Expect to see a surge of interest in Paris as the 2024 Summer Olympics, hosted in the City of Light, get underway. Verso will publish two books about the geography of the city: Balzac’s Paris: The City as Human Comedy (Jun.) by Eric Hazan, which follows in Balzac’s footsteps through the Parisian sites he wrote about and frequented; and The Zone: An Alternative History of Paris (Jul.) by Justinien Tribillon, who looks at the construction of post–World War II Paris, particularly the Périphérique (the ring road that encircles Paris proper) and the surrounding suburbs at whose centers are the city’s immigrant communities. Two upcoming photography books might entice amateur photogs thinking about their summer-vacation snapshotting: Amy Sall’s The African Gaze: Photography, Cinema and Power (Thames & Hudson, May) aims to be an approachable introduction to African photography and film from the mid-20th century to now, while Siobhan Angus’s Camera Geologica: An Elemental History of Photography (Duke Univ., Mar.) examines the medium through the lens of the mining that produces the minerals necessary to both film and digital photography. There’s also Inventing the Modern, edited by Ann Temkin, coming this May from the Museum of Modern Art. It is an illustrated reader about 14 women collectors, curators, and art workers who shaped MoMA. Finally, Claudia Gray’s The Perils of Lady Catherine de Bourgh (Vintage, Jun.), her third Jane Austen–inspired “Mr. Darcy & Miss Tilney Mystery,” should be a fun summer read that threatens a Pride and Prejudice villain.
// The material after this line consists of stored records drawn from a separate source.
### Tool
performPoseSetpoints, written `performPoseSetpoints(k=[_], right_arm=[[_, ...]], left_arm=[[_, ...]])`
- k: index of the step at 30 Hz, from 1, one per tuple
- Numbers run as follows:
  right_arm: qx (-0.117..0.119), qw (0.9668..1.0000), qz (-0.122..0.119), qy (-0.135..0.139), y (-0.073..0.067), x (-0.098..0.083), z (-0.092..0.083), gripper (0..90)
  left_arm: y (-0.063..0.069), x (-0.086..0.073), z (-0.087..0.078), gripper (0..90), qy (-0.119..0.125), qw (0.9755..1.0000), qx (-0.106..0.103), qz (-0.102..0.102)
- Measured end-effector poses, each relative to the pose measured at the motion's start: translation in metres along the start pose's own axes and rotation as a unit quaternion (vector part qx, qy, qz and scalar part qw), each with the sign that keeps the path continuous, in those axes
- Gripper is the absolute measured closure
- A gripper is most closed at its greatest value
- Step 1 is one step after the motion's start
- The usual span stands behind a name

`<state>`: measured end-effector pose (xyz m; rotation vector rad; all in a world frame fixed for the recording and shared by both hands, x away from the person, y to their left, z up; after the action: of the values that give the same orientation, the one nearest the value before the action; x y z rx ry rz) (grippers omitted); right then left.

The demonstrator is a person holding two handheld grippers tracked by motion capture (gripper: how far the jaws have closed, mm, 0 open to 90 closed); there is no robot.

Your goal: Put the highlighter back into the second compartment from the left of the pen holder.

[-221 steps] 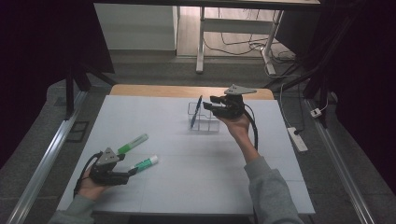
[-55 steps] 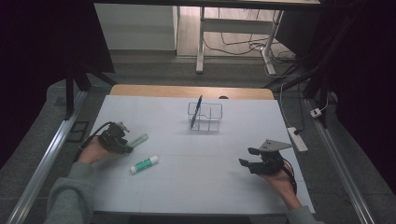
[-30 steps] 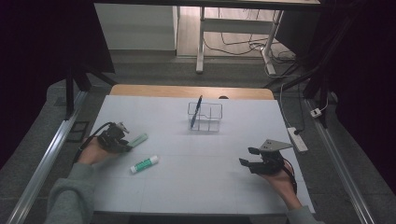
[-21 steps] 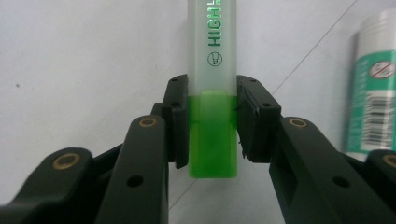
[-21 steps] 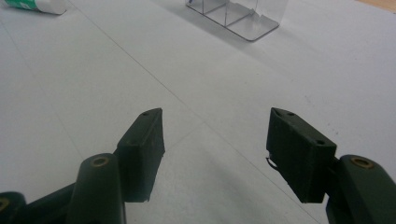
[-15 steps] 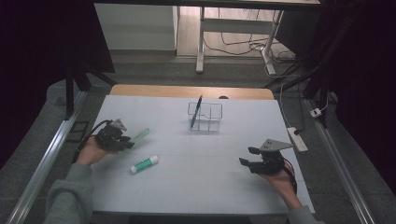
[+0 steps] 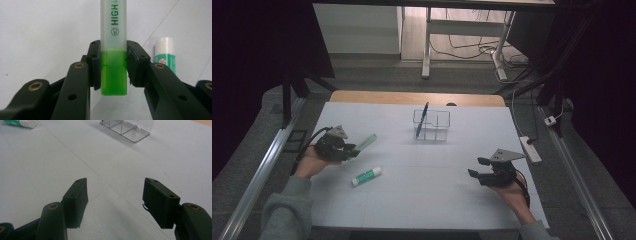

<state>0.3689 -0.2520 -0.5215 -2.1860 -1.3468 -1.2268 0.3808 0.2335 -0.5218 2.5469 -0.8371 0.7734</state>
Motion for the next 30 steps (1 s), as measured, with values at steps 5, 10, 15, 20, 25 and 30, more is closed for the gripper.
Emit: performPoseSetpoints(k=[5, 10, 15, 20, 25, 30], right_arm=[[-0.001, 1.0000, -0.002, -0.001, 0.000, 0.000, 0.000, 36.2], [0.001, 1.0000, -0.003, -0.001, -0.001, 0.001, 0.000, 36.2], [0.002, 1.0000, -0.003, 0.000, -0.001, 0.001, 0.001, 36.2], [0.002, 1.0000, -0.006, 0.001, -0.002, 0.002, 0.001, 36.2], [0.003, 1.0000, -0.007, -0.001, -0.002, 0.003, 0.001, 36.2], [0.004, 1.0000, -0.006, 0.001, -0.003, 0.004, 0.001, 36.2]], left_arm=[[0.006, 0.003, -0.001, 66.4, 0.008, 0.9999, -0.008, 0.007], [0.013, 0.007, -0.002, 66.4, 0.015, 0.9996, -0.017, 0.014], [0.019, 0.009, -0.002, 66.4, 0.017, 0.9993, -0.023, 0.026], [0.023, 0.011, -0.001, 66.4, 0.020, 0.9990, -0.026, 0.031], [0.027, 0.012, 0.001, 66.4, 0.021, 0.9987, -0.028, 0.038], [0.032, 0.014, 0.004, 66.4, 0.021, 0.9982, -0.032, 0.047]])
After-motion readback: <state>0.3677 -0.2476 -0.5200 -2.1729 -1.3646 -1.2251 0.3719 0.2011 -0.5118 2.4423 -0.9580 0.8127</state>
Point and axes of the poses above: each handheld gripper's, and its own axes: z roughly forward along the jaws, x roughly out of its top, y roughly to its right, the point moved 5 cm from there along z, roughly forward along the jaws, and after that the axes turned 12 degrees about -z, right-handed, at the moved point
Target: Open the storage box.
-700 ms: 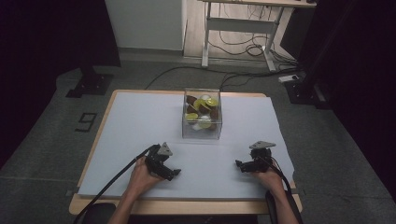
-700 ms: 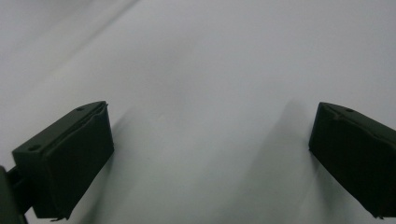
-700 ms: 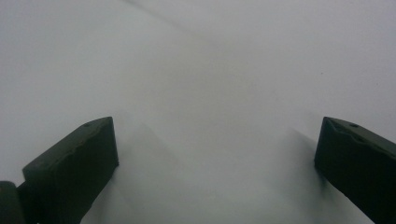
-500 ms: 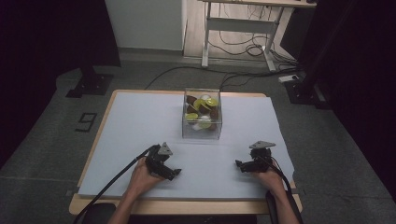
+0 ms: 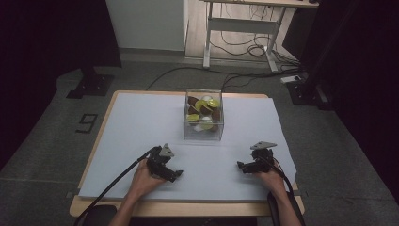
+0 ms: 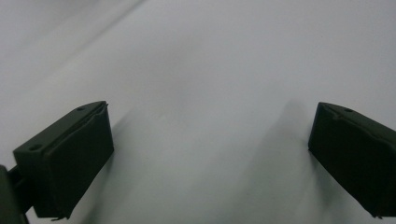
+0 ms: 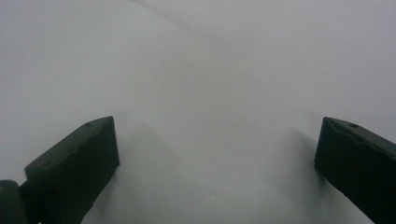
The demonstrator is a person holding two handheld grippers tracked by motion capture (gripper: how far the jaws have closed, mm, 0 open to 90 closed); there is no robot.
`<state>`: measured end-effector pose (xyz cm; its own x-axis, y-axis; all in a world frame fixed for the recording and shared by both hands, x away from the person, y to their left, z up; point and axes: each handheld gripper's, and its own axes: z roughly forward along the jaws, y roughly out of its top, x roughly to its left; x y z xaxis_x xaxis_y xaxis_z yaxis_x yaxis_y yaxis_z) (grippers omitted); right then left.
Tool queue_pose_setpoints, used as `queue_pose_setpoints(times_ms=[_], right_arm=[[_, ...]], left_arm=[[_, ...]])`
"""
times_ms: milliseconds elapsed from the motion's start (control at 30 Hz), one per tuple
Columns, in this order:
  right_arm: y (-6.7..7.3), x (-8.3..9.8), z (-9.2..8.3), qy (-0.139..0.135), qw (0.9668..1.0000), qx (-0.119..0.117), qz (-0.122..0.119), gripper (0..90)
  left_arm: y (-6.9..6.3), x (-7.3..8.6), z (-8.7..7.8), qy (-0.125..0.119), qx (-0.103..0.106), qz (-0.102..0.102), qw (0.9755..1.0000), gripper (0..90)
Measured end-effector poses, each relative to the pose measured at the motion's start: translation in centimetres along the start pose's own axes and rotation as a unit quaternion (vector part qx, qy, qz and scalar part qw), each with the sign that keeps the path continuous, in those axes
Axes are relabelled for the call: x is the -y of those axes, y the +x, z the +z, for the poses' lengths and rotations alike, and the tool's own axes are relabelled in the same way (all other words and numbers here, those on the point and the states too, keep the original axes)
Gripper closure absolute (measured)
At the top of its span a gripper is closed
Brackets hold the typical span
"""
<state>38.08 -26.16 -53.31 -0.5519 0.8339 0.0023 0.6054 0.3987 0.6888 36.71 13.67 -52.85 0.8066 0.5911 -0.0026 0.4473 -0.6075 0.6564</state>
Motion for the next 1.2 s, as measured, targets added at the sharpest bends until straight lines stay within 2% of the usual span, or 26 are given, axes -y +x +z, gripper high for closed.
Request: queue_pose_setpoints(times_ms=[200,300,400,467,600,767,833,933,1067,1200], right_arm=[[0.2,-0.1,-0.3,0.0,0.9999,-0.008,-0.008,7.0],[0.3,-0.3,-0.4,0.002,0.9998,-0.012,-0.017,7.1],[0.5,-0.5,-0.8,-0.006,0.9995,-0.017,-0.027,6.9],[0.5,-0.6,-0.9,-0.01,0.9993,-0.027,-0.024,6.3],[0.7,-1.0,-1.3,-0.01,0.9991,-0.022,-0.036,6.0],[1.2,-1.8,-1.8,-0.019,0.998,-0.035,-0.048,5.2],[1.3,-2.0,-2.1,-0.022,0.9979,-0.038,-0.049,5.2],[1.4,-2.4,-2.4,-0.028,0.9976,-0.041,-0.047,5.3],[1.6,-3.0,-2.8,-0.035,0.9972,-0.049,-0.044,5.6],[1.9,-3.5,-2.9,-0.035,0.9968,-0.055,-0.046,5.6]], left_arm=[[-0.2,-0.1,0.0,0.0,-0.006,-0.002,1.0,0.0],[-0.3,-0.1,-0.1,-0.002,-0.01,-0.002,0.9999,0.0],[-0.4,-0.2,-0.1,-0.006,-0.004,-0.006,1.0,0.0],[-0.4,-0.2,-0.3,-0.008,0.001,-0.007,0.9999,0.0],[-0.4,-0.4,-0.6,-0.012,0.007,-0.009,0.9999,0.1],[-0.4,-0.7,-1.0,-0.018,0.015,-0.01,0.9997,1.0],[-0.3,-1.0,-1.4,-0.021,0.015,-0.008,0.9996,1.4],[0.0,-1.2,-1.8,-0.032,0.026,-0.016,0.999,2.6],[0.5,-1.4,-2.3,-0.038,0.024,-0.022,0.9987,3.3],[0.7,-2.0,-2.8,-0.037,0.023,-0.018,0.9989,3.7]])
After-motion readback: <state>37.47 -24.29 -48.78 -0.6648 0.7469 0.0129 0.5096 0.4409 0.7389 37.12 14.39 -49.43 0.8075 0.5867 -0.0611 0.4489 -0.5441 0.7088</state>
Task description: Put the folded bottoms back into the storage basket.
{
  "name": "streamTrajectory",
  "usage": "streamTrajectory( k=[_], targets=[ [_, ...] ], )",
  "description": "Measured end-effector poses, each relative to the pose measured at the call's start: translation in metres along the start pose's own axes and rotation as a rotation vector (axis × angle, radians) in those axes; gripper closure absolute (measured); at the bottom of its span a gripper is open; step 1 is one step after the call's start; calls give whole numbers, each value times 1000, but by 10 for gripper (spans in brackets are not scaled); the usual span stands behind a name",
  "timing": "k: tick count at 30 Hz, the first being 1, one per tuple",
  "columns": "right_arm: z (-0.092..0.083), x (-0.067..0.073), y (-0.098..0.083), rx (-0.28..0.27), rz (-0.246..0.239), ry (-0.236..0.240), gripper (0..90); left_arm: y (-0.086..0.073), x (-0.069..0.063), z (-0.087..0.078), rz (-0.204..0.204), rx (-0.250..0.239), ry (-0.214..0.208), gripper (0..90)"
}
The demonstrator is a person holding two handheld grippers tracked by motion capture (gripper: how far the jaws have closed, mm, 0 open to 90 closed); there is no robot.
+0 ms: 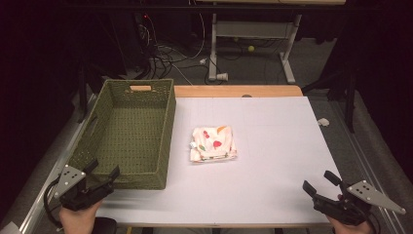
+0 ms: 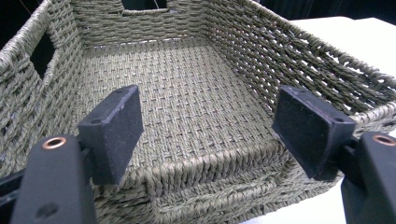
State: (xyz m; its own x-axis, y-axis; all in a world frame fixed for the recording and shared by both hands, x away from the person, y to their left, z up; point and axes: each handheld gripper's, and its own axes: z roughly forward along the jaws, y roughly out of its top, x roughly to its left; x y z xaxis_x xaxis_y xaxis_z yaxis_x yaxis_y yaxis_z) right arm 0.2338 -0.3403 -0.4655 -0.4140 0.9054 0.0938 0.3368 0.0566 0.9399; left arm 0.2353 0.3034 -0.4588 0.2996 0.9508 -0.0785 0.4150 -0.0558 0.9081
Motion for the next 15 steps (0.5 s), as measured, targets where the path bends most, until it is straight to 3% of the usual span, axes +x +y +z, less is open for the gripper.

Neal Wyatt l Reviews Editor, LJ

Readers who garden will delight in knowing that Sarah Raven returns following A Year in the Edible Garden with A Year Full of Pots (Bloomsbury, Apr.). Her sometimes-partner in the cozy Grow, Cook, Eat, Arrange podcast, Arthur Parkinson, twins with The Flower Yard in Containers & Pots (Rizzoli, Feb.). The utterly engaging garden historian Advolly Richmond (see if you can find her spot on BBC’s Gardeners’ World about auricula theaters) offers A Short History of Flowers: The Stories That Make Our Gardens (Frances Lincoln, Mar.). Monty Don, also of Gardeners’ World, adds to his bookshelf with The Gardening Book (Clarkson Potter, Apr.). Genre fiction delights this spring. Don’t miss India Holton’s The Ornithologist’s Field Guide to Love (Berkley, Jul.), set in a fantasy Victorian England, with helicopter parasols. Ali Hazelwood is on a quick pace, with the contemporary paranormal Bride (Berkley, Feb.) and a STEM romance, Not in Love (Berkley, Jun.). Steve Berry and Grant Blackwood (Red Star Falling, Grand Central, Jun.) and David Ignatius (Phantom Orbit, Norton, May) offer thrillers with intriguing frames—Ivan the Terrible’s lost library and Johannes Kepler’s scientific journals. In nonfiction, readers who enjoy science works have much to look forward to, from Amy Tan’s inviting memoir, The Backyard Bird Chronicles (Knopf, Apr.), complete with her own hand-drawn illustrations, to Zoë Schlanger’s compelling examination of plants, The Light Eaters: How the Unseen World of Plant Intelligence Offers a New Understanding of Life on Earth (Harper, May.). History fans will want to note Aarathi Prasad’s expansive Silk: A World History (Morrow, Apr.) and Tiya Miles’s expanding Night Flyer: Harriet Tubman and the Faith Dreams of a Free People (Penguin Pr., Jun.).